Exercise goal: The material below contains a line with "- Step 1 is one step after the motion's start" and a line with "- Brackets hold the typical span". Copy exactly those two lines and all lines between them.
BEGIN
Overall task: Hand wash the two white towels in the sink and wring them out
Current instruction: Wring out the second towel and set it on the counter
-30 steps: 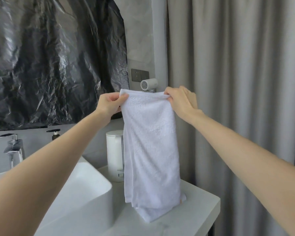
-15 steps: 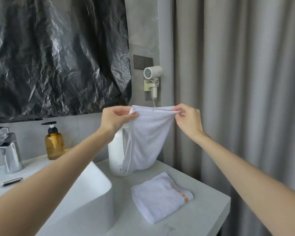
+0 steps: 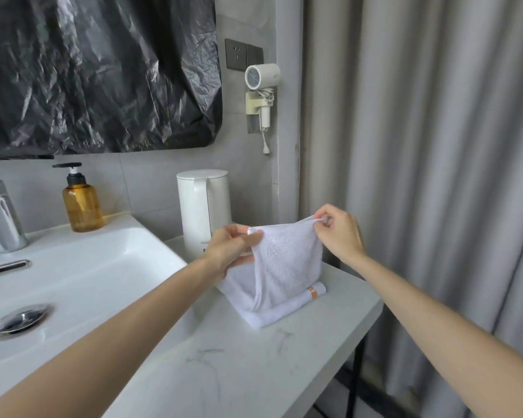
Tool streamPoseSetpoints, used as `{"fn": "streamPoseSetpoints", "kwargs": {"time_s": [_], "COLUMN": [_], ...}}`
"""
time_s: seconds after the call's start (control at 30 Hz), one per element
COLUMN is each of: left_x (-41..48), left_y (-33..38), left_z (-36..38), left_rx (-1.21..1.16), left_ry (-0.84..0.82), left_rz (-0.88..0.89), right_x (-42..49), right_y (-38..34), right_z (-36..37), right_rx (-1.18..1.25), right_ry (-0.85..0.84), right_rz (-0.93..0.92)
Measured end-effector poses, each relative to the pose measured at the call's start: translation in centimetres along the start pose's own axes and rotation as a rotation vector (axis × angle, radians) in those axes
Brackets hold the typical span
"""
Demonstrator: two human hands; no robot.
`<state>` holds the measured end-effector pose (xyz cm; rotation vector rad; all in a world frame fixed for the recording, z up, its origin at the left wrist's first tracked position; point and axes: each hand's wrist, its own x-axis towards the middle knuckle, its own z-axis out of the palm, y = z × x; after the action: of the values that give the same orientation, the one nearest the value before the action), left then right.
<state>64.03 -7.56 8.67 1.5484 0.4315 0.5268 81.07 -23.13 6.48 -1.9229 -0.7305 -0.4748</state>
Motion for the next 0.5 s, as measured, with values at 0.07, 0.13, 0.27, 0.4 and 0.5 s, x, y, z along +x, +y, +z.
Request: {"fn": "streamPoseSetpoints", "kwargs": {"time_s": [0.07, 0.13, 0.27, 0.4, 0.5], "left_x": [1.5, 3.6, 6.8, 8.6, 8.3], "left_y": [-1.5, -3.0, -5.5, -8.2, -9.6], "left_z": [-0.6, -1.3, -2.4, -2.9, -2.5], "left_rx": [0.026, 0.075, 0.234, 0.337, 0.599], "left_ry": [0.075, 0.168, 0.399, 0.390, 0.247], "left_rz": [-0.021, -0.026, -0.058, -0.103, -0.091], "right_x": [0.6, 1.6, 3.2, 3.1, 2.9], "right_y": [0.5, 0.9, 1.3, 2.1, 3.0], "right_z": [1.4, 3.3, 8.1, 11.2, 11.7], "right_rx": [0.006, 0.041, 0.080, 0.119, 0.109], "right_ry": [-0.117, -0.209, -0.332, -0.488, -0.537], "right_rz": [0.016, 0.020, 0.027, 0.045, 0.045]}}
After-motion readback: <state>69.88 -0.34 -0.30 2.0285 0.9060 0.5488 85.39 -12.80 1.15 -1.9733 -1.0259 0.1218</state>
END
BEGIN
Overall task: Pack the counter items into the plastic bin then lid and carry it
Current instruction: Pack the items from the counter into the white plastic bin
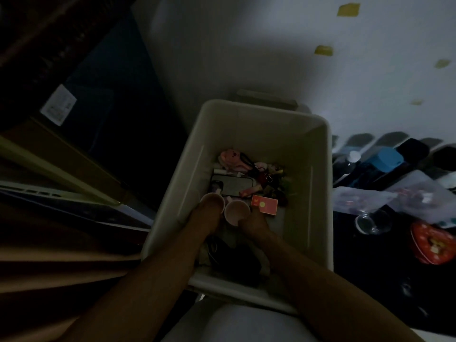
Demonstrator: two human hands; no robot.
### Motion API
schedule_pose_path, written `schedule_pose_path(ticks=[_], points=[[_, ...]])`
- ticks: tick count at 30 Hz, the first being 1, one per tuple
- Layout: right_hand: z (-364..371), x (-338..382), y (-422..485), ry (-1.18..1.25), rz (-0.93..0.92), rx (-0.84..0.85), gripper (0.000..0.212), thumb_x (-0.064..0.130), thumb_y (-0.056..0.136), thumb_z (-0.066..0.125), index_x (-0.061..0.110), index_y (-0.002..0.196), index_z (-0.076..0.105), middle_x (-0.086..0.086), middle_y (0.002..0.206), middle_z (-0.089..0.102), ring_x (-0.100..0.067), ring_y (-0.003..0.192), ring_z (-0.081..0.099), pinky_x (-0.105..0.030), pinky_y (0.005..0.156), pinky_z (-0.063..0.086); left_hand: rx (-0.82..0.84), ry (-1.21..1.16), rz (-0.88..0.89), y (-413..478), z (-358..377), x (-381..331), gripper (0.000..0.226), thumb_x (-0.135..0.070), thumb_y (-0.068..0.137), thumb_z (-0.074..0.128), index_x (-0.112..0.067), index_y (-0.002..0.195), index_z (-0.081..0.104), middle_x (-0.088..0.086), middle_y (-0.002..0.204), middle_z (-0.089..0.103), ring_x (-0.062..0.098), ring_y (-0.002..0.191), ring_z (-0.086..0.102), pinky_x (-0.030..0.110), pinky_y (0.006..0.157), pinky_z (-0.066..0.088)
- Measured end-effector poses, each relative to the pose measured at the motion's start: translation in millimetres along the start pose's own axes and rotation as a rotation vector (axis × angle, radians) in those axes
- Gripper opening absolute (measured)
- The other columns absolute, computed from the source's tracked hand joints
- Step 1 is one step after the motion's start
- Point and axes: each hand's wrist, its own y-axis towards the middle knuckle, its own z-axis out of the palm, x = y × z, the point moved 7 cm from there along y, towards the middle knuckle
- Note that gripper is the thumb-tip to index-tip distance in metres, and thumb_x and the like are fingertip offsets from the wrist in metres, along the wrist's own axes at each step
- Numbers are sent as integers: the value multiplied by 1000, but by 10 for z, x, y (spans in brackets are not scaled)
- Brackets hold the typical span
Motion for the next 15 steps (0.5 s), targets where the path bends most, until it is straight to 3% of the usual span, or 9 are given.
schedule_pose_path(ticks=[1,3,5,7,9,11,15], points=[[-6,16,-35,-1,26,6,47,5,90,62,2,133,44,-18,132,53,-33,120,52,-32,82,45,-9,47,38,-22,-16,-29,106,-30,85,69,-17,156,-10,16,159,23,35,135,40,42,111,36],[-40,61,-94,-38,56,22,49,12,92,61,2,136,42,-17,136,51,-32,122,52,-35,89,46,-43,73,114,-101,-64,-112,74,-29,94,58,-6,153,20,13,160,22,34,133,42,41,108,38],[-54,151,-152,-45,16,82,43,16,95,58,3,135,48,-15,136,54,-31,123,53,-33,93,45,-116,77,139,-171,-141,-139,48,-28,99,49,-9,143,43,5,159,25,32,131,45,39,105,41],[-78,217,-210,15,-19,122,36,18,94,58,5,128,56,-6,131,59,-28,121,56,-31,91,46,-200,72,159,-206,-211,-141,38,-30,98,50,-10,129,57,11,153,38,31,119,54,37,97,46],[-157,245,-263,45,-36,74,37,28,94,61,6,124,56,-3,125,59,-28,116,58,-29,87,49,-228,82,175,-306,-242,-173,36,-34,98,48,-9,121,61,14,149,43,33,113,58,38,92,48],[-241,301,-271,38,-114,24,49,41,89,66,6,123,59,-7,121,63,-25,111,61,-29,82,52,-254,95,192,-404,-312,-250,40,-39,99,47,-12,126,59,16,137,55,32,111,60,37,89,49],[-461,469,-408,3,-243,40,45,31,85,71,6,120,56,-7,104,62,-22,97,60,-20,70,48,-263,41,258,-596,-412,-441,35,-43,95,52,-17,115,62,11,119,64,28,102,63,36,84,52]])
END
Result:
- Step 1 is one step after the motion's start
- Point and axes: each hand's wrist, its own y-axis towards the middle knuckle, its own z-axis out of the palm, x = y × z, the point moved 7 cm from there along y, towards the middle knuckle
- Note that gripper is the thumb-tip to index-tip distance in metres, and thumb_x and the like are fingertip offsets from the wrist in metres, along the wrist's own axes at each step
- Numbers are sent as integers: the value multiplied by 1000, but by 10 for z, x, y (spans in brackets are not scaled)
- Brackets hold the typical span

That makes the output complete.